_YOUR INSTRUCTIONS_
Your response must be an exact transcription of the lines from the one containing "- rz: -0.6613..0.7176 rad" through the final line of the data.

--

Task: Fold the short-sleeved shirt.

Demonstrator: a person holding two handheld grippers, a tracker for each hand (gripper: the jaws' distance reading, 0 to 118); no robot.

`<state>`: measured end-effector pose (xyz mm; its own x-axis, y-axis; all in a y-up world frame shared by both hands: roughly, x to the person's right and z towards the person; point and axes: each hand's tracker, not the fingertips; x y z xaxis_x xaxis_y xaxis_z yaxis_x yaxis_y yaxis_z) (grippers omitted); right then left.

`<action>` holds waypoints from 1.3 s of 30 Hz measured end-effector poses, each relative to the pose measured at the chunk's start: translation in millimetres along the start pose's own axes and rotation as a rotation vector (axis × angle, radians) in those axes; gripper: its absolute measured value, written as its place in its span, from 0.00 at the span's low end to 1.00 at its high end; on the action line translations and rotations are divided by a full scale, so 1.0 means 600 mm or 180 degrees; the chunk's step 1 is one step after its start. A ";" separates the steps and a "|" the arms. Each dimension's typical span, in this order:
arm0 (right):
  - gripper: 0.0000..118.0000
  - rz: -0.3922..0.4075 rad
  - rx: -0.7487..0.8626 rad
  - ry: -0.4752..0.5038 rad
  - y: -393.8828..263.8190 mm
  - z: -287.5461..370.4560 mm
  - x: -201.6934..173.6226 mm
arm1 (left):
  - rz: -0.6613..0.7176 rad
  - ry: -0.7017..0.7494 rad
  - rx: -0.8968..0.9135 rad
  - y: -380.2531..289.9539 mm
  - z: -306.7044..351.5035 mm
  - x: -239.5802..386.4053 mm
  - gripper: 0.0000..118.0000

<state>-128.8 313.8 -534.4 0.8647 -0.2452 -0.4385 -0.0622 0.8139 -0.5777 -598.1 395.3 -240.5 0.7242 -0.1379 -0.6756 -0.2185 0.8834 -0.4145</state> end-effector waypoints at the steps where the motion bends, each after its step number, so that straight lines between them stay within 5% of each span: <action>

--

_SOLUTION TO THE EXERCISE_
  - rz: -0.6613..0.7176 rad
  - ry: -0.7017..0.7494 rad
  - rx: -0.8968..0.9135 rad
  - y: -380.2531..289.9539 mm
  - z: -306.7044..351.5035 mm
  - x: -239.5802..386.4053 mm
  - gripper: 0.0000..118.0000

<state>-128.8 313.8 -534.4 0.8647 -0.2452 -0.4385 -0.0622 0.8139 -0.5777 -598.1 395.3 -240.5 0.7242 -0.1379 -0.6756 -0.2185 0.8834 -0.4145</state> end-effector waypoints at the steps where the motion bends, each after its step number, so that straight lines between them stay within 5% of each span: <action>

Nothing else is required to complete the exercise.